Descendant une marche, nous voici dans une longue et large salle basse: tout y annonce le séjour habituel du marin. C'est qu'en effet, fils de marin, Jacques Cartier est marin lui-même. Si son père fut l'un des riches armateurs de Saint-Malo, Jacques a encore augmenté le patrimoine qu'il lui a laissé. Mais, fidèle aux anciennes coutumes, il ne dédaigne ni le lieu où il poussa son premier vagissement, ni les habitudes de ses aïeux. Dans cette salle enfumée, aux solives noires comme le charbon, dans cette salle dallée, où, en plein midi, le jour filtre parcimonieusement à travers des vitres verdâtres, enchâssées dans des losanges de plomb, vous remarquez des filets, des instruments de pêche, des avirons, des ancres, des armes rangés ça et là ou accrochés à la muraille, ou suspendus au plafond. Une table massive, carrée, luisante, en bois bruni par l'âge et flanquée de deux bancs solides à défier la pesanteur d'un Gargantua, occupe tout le milieu de la pièce et réfléchit les capricieuses clartés réverbérées par une large et profonde cheminée, dans laquelle, sur un âtre plus élevé que le sol de la pièce, flamboient, en pétillant avec bruit, deux troncs de châtaignier, couchés horizontalement l'un contre l'autre. De là, ces rayons fantastiques vont se réfléchir sur une immense vaisselière, chargée de bassines en cuivre et de faïences coloriées qui renvoient la lumière jusqu'au fond de la salle où l'on distingue un lit monumental. Ce lit ressemble à une armoire sans battants; ses épaisses cloisons sont couvertes de sculptures, aux arêtes desquelles se joue la lumière, qui vient mourir enfin par l'ouverture de l'alcôve, en jetant un dernier reflet sur un grand Christ d'ivoire, fixé au fond et dont l'aspect, dans cette pénombre flottante, impose à l'esprit de hautes et graves pensées.

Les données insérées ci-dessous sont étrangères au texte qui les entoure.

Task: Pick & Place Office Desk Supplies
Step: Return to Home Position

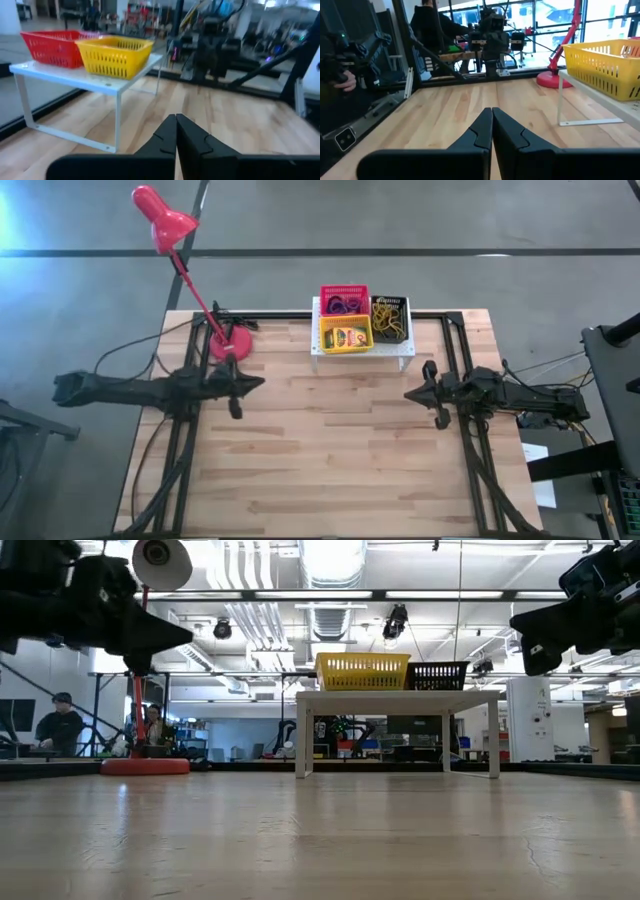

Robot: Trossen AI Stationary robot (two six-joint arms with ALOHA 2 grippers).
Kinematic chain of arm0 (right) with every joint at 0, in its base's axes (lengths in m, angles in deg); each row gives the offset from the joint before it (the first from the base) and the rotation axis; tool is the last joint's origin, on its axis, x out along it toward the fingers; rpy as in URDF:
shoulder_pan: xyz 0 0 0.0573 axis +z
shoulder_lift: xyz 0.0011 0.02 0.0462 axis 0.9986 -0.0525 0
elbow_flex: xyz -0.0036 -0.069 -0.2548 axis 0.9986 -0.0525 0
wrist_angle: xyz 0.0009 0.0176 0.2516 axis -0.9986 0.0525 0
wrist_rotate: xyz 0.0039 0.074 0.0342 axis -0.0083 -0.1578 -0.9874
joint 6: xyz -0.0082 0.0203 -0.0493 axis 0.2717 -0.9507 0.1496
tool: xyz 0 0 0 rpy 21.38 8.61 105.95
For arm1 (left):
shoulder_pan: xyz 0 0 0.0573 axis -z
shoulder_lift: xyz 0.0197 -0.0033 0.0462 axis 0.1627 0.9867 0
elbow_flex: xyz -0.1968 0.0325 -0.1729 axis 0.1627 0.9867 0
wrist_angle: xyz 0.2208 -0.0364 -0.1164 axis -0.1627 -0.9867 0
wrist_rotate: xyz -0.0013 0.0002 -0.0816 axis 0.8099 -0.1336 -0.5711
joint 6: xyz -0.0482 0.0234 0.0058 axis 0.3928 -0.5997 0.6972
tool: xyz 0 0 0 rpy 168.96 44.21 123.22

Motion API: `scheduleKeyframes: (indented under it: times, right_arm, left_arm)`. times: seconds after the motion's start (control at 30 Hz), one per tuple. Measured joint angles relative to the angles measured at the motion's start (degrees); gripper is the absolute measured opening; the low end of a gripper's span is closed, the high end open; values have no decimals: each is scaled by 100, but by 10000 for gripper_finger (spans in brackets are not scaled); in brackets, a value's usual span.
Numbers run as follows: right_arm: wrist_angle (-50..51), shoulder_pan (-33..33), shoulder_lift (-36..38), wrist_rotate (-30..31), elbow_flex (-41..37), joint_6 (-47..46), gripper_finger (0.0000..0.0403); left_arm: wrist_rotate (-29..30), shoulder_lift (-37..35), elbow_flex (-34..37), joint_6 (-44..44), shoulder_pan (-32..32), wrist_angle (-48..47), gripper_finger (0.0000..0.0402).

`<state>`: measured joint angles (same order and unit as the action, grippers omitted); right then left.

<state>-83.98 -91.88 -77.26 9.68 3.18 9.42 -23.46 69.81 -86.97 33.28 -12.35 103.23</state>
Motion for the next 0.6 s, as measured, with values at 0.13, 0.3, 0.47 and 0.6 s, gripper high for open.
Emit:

La pièce sert à la fois de cuisine, salle à manger, de travail, de réception et de chambre à coucher. On y sent circuler cet air patriarcal si rare aujourd'hui et qu'il fait si bon respirer.

En épousant Catherine Desgranches, en 1519, Jacques Cartier avait fait meubler, à l'étage supérieur, un dans un goût plus moderne et plus en harmonie avec sa fortune. Il l'avait même habité du vivant de ses père et mère; mais, après le décès de ceux-ci, il était revenu s'installer dans la salle où avaient vécu et étaient morts ses ancêtres. Il espérait bien, lui aussi, y rendre l'âme à son créateur, si la mer, sa perfide maîtresse, lui en laissait le choix.

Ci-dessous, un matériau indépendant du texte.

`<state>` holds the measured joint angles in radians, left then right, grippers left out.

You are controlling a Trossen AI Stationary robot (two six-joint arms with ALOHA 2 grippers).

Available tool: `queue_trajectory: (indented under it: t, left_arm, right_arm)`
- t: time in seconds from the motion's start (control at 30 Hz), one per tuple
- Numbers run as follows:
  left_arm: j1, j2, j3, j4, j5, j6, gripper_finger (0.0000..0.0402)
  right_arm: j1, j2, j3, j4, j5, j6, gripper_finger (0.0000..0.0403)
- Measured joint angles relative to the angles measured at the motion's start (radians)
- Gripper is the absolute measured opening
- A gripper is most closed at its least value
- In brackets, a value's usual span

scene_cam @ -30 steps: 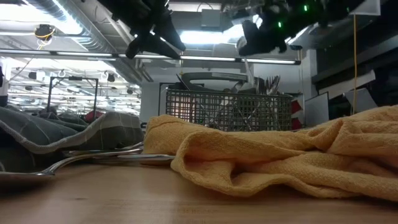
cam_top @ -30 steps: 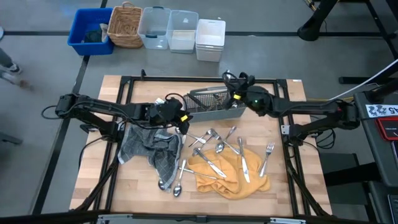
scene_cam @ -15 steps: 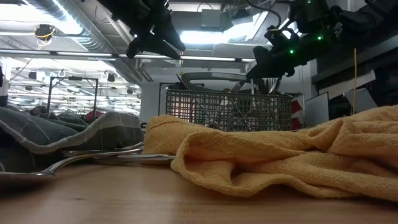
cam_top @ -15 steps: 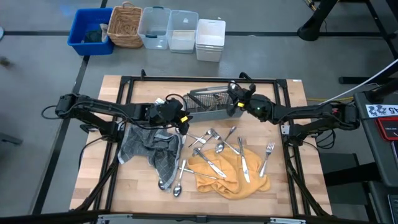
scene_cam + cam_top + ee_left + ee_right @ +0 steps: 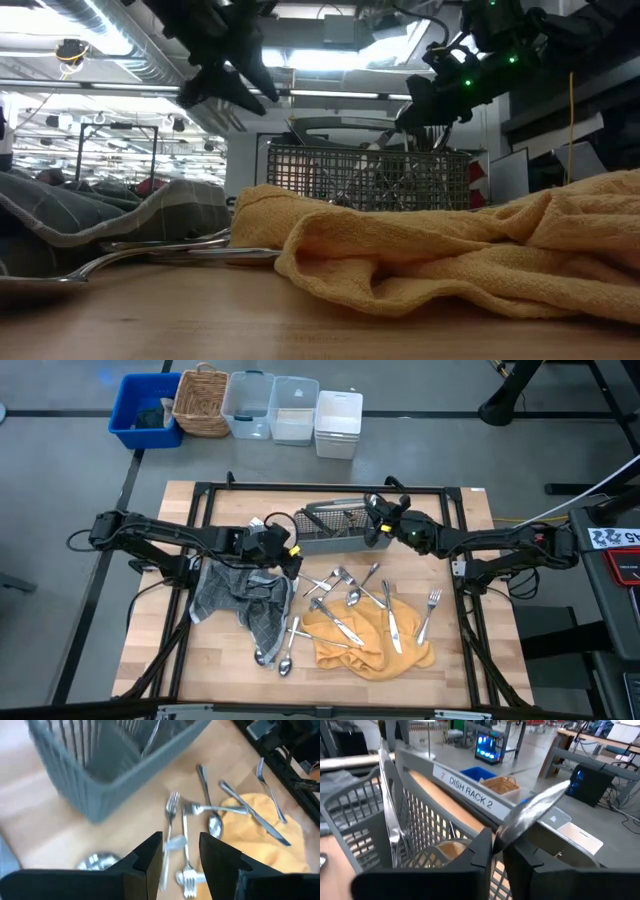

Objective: Sort silverware
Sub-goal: Put the silver spoon into the gray utensil holder

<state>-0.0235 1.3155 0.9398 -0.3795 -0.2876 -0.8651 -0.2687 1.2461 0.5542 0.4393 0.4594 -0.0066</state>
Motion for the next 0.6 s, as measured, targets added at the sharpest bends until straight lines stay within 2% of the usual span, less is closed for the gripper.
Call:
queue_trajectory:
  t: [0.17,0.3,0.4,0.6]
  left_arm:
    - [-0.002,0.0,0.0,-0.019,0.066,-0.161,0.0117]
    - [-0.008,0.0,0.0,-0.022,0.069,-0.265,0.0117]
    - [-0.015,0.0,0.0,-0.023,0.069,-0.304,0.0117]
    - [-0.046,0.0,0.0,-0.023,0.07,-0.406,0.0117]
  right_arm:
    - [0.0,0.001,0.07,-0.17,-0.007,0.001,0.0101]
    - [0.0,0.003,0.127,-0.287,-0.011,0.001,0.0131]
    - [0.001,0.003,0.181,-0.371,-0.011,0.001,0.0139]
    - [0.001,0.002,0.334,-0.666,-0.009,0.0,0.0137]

Huit heures venaient de sonner au beffroi du château.

Cartier, sa famille et quelques hôtes étaient groupés près du feu.

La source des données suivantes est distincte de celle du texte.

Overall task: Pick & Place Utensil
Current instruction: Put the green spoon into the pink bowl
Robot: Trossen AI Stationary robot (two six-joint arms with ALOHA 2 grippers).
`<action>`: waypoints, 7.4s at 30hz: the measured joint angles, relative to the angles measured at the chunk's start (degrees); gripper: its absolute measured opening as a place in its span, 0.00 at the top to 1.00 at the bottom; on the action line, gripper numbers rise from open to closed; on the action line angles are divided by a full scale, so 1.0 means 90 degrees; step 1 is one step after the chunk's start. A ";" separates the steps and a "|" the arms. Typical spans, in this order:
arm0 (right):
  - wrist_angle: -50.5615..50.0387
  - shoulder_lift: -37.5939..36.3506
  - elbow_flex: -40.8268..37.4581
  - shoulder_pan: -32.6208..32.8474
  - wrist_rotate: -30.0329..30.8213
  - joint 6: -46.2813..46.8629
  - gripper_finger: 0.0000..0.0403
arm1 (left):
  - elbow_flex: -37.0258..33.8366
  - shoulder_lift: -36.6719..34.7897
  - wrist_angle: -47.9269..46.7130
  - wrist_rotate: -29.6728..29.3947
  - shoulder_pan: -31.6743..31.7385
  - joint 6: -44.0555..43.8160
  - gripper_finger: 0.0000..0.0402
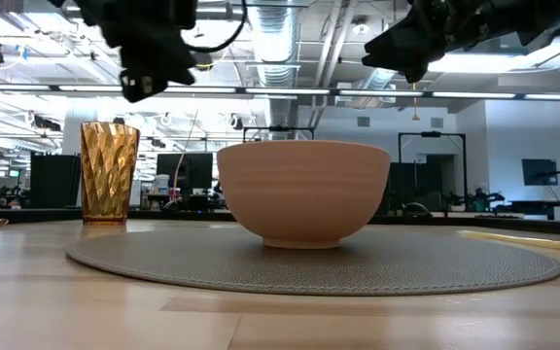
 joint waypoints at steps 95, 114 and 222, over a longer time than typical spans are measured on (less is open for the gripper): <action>-0.7270 0.2412 0.3079 0.1532 0.2030 0.5066 0.59 | 0.0809 0.1113 -0.3293 0.1012 -0.1957 -0.2720 0.81; -0.6575 0.2409 0.3079 0.1440 0.3160 0.2633 0.59 | 0.2052 0.3378 -0.3349 0.3914 -0.1335 -0.3344 0.77; -0.6370 0.2407 0.3077 0.0823 0.3503 0.1238 0.66 | 0.0789 0.3713 0.2908 0.6026 0.1839 -0.7118 0.96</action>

Assis dans une chaire en jonc, dans le coin de droite, sous le manteau de la cheminée, notre marin causait avec un brillant seigneur placé près de lui, sur un siège aussi primitif.

Ce seigneur était Charles de Mouy, sieur de la Meilleraye, vice-amiral de France.

Vis avis de Cartier, dans l'autre angle de la cheminée, on remarquait sa femme, Catherine Desgranches, qui achevait de tricoter un long bas de laine, mais dont les yeux rougis, les paupières gonflées par les larmes, annonçaient que, si ses doigts besognaient agilement, son imagination était absorbée par des réflexions bien étrangères à son modeste travail.

Près d'elle se tenaient Antoine Desgranches, son frère; Marc Jalobert, son beau-frère, et Me Julien Lesieu, notaire royal de la cour de Rennes. Derrière eux, la nourrice de dame Catherine, la mère Manon, filait à la quenouille, en marmottant des patenôtres; le timonier de Jacques Cartier, Jean Morbihan, raccommodait une paire de bottes de pêche; un domestique, Charles Guyot, faisait des filets; puis un gourmette 7 , le jeune Lucas, dit Saute-en-l'Air, fourbissait, en baillant, le poignard de son maître. Enfin, à un bout de la pièce, devant une petite lampe, aux lueurs fuligineuses, s'agitait une servante, en train de ranger de la vaisselle sur une étagère.